Efficient, High-Fidelity Modeling and Simulation of Global Navigation Satellite System Constellations

Abstract

This paper presents a method for modeling and simulation of Global Navigation Satellite System (GNSS) constellations by the use of Chebyshev polynomials fit to publicly available precision data. The Global Positioning System (GPS) is used to demonstrate the method, but the method applies to all GNSS with precise ephemeris data including Galileo and GLONASS. The method facilitates highly accurate satellite orbit and clock modeling, including relativistic effects, with mean fit differences of the order 10−4 m in position, 10−8 m/s in velocity, and 10−4 microseconds in clock offset. The method also improves simulation run time by using a fast technique for evaluating the Chebyshev polynomials.
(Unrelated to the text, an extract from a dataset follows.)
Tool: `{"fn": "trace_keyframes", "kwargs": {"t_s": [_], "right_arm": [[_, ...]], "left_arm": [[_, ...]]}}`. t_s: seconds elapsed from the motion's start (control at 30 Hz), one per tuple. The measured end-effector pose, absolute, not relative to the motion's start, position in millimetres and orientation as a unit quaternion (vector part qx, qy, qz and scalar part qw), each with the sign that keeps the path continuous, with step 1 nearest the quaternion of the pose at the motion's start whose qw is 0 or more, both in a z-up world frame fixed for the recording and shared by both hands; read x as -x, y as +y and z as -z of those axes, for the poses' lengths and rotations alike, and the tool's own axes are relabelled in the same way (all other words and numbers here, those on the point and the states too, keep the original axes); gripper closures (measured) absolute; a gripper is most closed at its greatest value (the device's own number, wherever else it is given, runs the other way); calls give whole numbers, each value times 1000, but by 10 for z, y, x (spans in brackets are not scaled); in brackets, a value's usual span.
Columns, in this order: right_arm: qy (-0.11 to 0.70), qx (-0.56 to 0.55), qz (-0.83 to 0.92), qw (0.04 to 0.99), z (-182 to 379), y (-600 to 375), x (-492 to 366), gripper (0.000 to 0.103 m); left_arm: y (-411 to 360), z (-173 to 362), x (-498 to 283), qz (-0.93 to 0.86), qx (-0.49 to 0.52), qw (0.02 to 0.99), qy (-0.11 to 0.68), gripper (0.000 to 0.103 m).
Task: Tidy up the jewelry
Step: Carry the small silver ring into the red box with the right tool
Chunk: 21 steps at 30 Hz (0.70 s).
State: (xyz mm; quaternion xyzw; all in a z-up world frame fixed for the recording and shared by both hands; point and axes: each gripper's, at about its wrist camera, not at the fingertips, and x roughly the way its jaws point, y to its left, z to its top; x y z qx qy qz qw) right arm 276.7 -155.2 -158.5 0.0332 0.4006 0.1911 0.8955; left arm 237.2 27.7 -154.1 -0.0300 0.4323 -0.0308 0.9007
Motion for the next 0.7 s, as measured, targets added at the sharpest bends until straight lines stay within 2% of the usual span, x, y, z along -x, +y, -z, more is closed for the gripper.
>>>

Runtime comparisons demonstrate the polynomial method reduces runtime by up to 72% of more traditional methods. The speed of the method makes it well suited for practical, accurate Monte Carlo simulation techniques. The method can be used in simulations for the verification and validation of GNSS receivers embedded in autonomous aerospace navigation systems, for uncertainty analysis, and for other purposes. Details for validating the precision data are given. Pseudocode algorithms are provided for fitting and evaluating Chebyshev polynomials. Also provided are high-level concepts of one approach for integrating the method into larger, multisystem aerospace simulations, including the effects of signal propagation delay and Earth blockage.